= Fire & Brimstone (Deadlands) =

Role-playing game

Cover art by Paolo Parente, 1998

Fire & Brimstone is a supplement published by Pinnacle Entertainment Group in 1998 for the Old West horror role-playing game Deadlands.

==Contents==
Fire & Brimstone details rules for the creation of "Blessed" player characters — "preachers" in the parlance of the Old West — for several major religions. The book includes advice on handling matters of faith during the game, new character archetypes, new miracles, rules for divine intervention and various holy relics. The book also includes an adventure scenario titled "The Mission".

==Publication history==
Pinnacle Entertainment Group published the "Weird West" horror role-playing game Deadlands in 1996, and followed up with a variety of supplements, including Fire & Brimstone, a 138-page softcover book designed by John Goff, with interior art by Mike Chen, Mike Clem, James Crabtree, Paul Daly, Kim DeMulder, Geoff Hassing, Scott James, Jeff Lahren, Ashe Marler, Allen Nunis, Andy Park, and Loston Wallace, and cover art by Paolo Parente. A Polish-language version, Płacz i zgrzytanie zębów, was published in 2002, and a German-language version, Feuer & Schwefel, was published in 2009.

==Reception==
Fire & Brimstone was reviewed in the online second version of Pyramid which said "Fire & Brimstone is the much-anticipated Blessed supplement to Pinnacle's deservedly award-winning Deadlands RPG. Those already familiar with the game are well aware that, along with the Native American Shamans, the Blessed are probably the only real hope of ever hammering down the legions of Hell that were unleashed at the beginning of the series. As the title implies, the Blessed are your fire-and-brimstone preachers. They are also a heck of a lot more."

In Issue 36 of Inquest, Jeff Hannes was enthusiastic about this supplement, saying, "Praise the Lord and pass the buckshot! This newest sourcebook for preacher characters in Deadlands' Weird West should blow the lid off religion and prayer."

In Issue 251 of Dragon, Ray Winninger noted that the book was "written in an infectious and entertaining 'old west' tone." Winninger concluded, "This is about as useful and entertaining as character handbooks get."
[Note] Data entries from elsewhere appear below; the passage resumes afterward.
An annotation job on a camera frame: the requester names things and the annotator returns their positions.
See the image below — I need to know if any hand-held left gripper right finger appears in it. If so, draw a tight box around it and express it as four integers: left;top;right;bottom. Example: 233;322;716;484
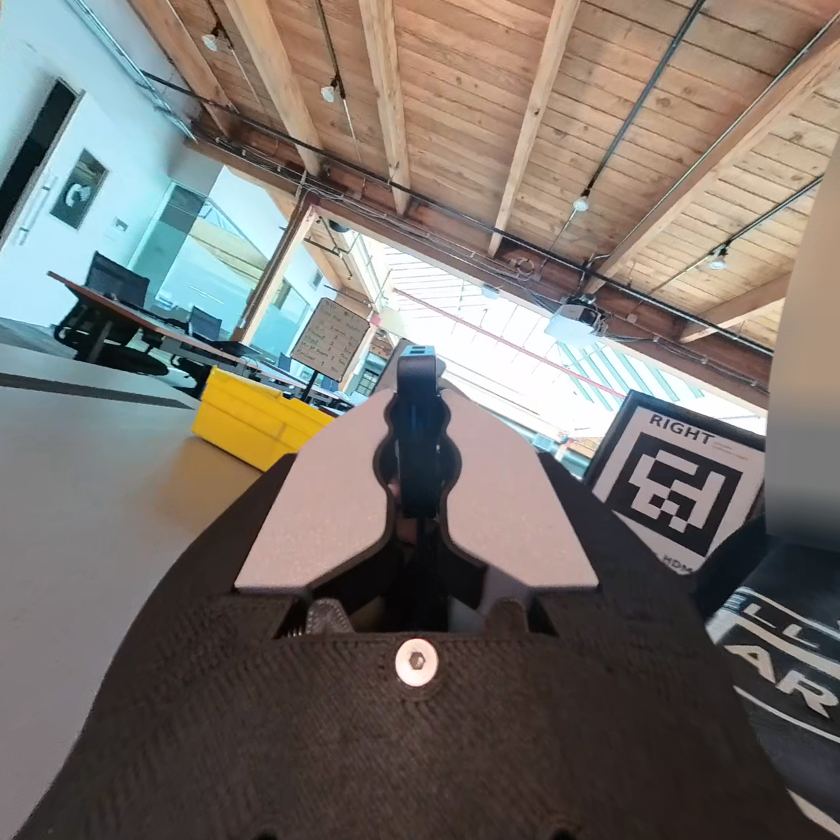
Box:
433;389;601;618

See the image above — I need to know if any framed wall picture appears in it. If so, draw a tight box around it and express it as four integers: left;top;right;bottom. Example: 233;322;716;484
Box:
50;148;110;231

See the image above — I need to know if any white ceiling projector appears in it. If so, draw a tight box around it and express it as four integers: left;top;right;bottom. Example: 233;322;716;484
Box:
543;297;608;343

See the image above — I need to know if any whiteboard on stand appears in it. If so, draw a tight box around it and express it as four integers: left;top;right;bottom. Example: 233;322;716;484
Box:
289;297;372;401

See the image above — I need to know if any yellow plastic bin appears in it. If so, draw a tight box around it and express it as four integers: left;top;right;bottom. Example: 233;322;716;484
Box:
192;366;337;473

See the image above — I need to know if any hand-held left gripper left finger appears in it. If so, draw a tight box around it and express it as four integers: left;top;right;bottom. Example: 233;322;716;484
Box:
233;392;403;601

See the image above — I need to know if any dark door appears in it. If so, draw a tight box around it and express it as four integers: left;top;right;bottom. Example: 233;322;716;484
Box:
0;77;85;247

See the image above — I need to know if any person's black printed shirt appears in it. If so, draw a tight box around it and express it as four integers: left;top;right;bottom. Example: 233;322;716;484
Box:
696;518;840;840

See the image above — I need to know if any wooden desk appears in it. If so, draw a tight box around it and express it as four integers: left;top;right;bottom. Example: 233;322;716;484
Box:
47;271;263;368

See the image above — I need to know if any black office chair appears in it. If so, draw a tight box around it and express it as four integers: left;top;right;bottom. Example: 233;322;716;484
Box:
56;251;170;376
172;304;224;388

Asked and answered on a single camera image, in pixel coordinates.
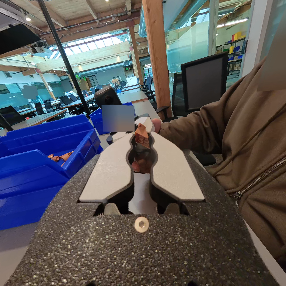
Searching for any black panel light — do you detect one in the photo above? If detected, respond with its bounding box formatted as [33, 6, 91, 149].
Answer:
[0, 23, 42, 55]

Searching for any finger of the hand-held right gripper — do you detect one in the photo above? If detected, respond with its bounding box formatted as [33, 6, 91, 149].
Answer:
[134, 115, 156, 134]
[111, 132, 132, 144]

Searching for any black pole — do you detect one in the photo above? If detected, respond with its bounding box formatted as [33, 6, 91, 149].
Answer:
[37, 0, 92, 116]

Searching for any small brown toy brick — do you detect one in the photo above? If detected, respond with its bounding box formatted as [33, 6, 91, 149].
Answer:
[131, 123, 155, 174]

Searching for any blue storage bin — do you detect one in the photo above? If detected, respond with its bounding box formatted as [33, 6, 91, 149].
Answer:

In Issue 10 of the French gaming magazine Backstab, Geoffrey Picard called this book "the essential supplement to utilise fighters of the faith in the pitiless universe of Deadlands. [...] Ultimately everything is very useful to a gamemaster wishing to give a more mystical tone to their campaign." Picard noted that the book "gives a glimpse of the many adventures that can arise from the presence of a believer within a group." Although he thought the included adventure The Mission had a "completely bogus plot (you know, it's the story of the villain who wants to open a dimensional portal to destroy the world...)", he admitted that the presence of the new type of preacher character "can give rise to particularly brilliant scenes. If you love The Magnificent Seven and The Alamo, this adventure is for you." Picard concluded, "In short, a rather useful and well-made supplement."